* BRIEF:
Take the line with "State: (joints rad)" and every line after it in the data. Transcribe them exactly, through the last.

▬▬▬▬▬▬▬▬▬▬

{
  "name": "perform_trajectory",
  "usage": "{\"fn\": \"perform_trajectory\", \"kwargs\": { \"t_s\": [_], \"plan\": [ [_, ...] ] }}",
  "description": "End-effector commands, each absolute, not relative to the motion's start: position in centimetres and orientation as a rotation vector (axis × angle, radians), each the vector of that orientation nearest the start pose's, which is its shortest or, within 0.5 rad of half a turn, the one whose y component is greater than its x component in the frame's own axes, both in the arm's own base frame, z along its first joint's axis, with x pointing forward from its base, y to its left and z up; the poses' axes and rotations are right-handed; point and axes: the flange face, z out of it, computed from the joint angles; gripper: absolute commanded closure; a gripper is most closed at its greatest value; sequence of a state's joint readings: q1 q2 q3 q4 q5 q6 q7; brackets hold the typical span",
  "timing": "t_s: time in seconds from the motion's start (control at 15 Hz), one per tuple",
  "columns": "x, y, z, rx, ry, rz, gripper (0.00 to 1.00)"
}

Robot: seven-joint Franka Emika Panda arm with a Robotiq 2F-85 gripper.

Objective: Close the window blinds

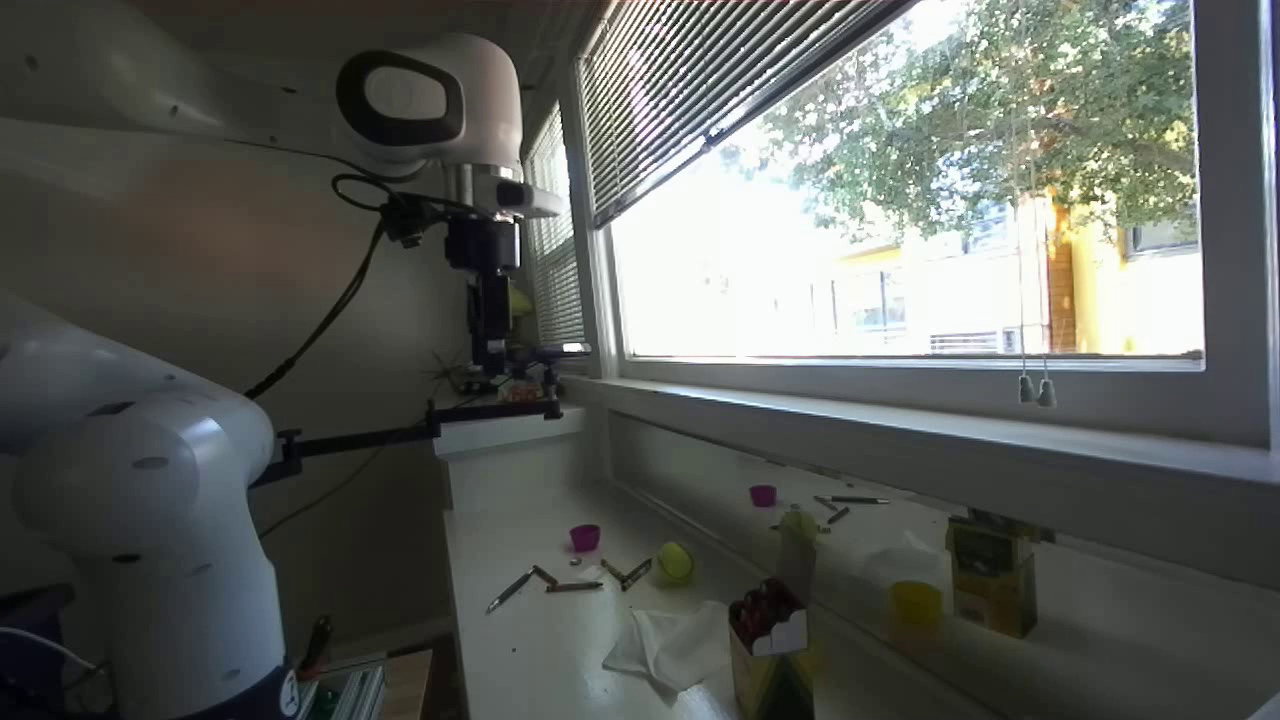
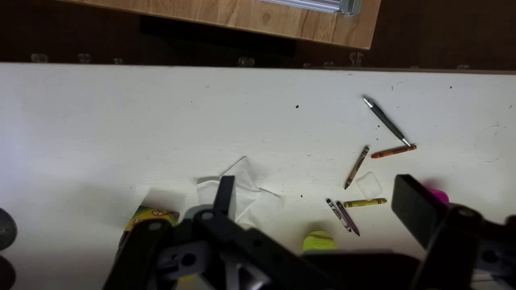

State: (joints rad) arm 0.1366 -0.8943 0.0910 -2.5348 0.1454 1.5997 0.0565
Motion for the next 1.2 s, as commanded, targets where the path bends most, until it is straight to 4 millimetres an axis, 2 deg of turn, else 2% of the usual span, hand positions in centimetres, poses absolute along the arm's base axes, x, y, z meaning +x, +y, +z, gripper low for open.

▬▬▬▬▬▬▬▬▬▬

* SOLUTION:
State: (joints rad) arm 0.1366 -0.8943 0.0910 -2.5348 0.1454 1.5997 0.0565
Motion for the next 1.2 s, as commanded, targets where the path bends most, until it is straight to 4 millimetres an axis, 2 deg of turn, else 2% of the usual span, hand positions in centimetres, poses absolute along the arm's base axes, x, y, z meaning +x, +y, +z, gripper low for open.

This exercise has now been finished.